Structural basis of antifolate recognition and transport by PCFT

Folates (also known as vitamin B9) have a critical role in cellular metabolism as the starting point in the synthesis of nucleic acids, amino acids and the universal methylating agent S -adenylsmethionine 1 , 2 . Folate deficiency is associated with a number of developmental, immune and neurological disorders 3 – 5 . Mammals cannot synthesize folates de novo; several systems have therefore evolved to take up folates from the diet and distribute them within the body 3 , 6 . The proton-coupled folate transporter (PCFT) (also known as SLC46A1) mediates folate uptake across the intestinal brush border membrane and the choroid plexus 4 , 7 , and is an important route for the delivery of antifolate drugs in cancer chemotherapy 8 – 10 . How PCFT recognizes folates or antifolate agents is currently unclear.

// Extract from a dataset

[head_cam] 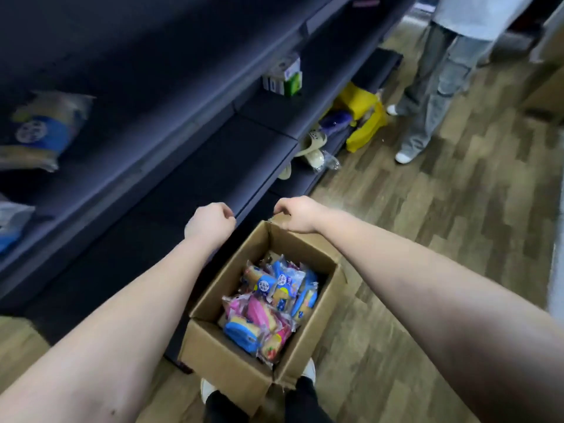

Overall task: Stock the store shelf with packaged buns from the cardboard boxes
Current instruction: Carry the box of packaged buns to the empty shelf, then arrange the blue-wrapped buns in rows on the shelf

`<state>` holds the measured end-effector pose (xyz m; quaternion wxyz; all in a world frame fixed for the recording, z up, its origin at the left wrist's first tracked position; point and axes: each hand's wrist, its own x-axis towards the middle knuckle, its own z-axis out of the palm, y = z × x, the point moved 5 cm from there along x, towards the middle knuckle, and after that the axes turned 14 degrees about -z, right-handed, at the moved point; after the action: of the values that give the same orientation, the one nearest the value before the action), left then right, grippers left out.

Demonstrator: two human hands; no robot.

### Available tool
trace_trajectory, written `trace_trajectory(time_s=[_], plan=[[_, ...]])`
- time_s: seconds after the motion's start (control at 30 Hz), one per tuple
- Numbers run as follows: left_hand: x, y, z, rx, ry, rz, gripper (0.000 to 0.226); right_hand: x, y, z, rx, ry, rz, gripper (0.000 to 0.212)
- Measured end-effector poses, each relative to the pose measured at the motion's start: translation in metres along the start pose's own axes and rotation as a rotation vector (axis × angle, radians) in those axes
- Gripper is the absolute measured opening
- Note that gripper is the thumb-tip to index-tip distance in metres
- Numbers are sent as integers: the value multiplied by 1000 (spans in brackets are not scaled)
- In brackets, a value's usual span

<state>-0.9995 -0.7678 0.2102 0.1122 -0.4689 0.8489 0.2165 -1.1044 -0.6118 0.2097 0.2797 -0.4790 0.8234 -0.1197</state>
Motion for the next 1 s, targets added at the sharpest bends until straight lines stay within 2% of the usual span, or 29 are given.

Here we present cryo-electron microscopy structures of PCFT in a substrate-free state and in complex with a new-generation antifolate drug (pemetrexed). Our results provide a structural basis for understanding antifolate recognition and provide insights into the pH-regulated mechanism of folate transport mediated by PCFT. Cryo-electron microscopy structures of PCFT in a substrate-free state and bound to the antifolate drug pemetrexed provide insights into how this protein recognizes folates and mediates their transport into cells.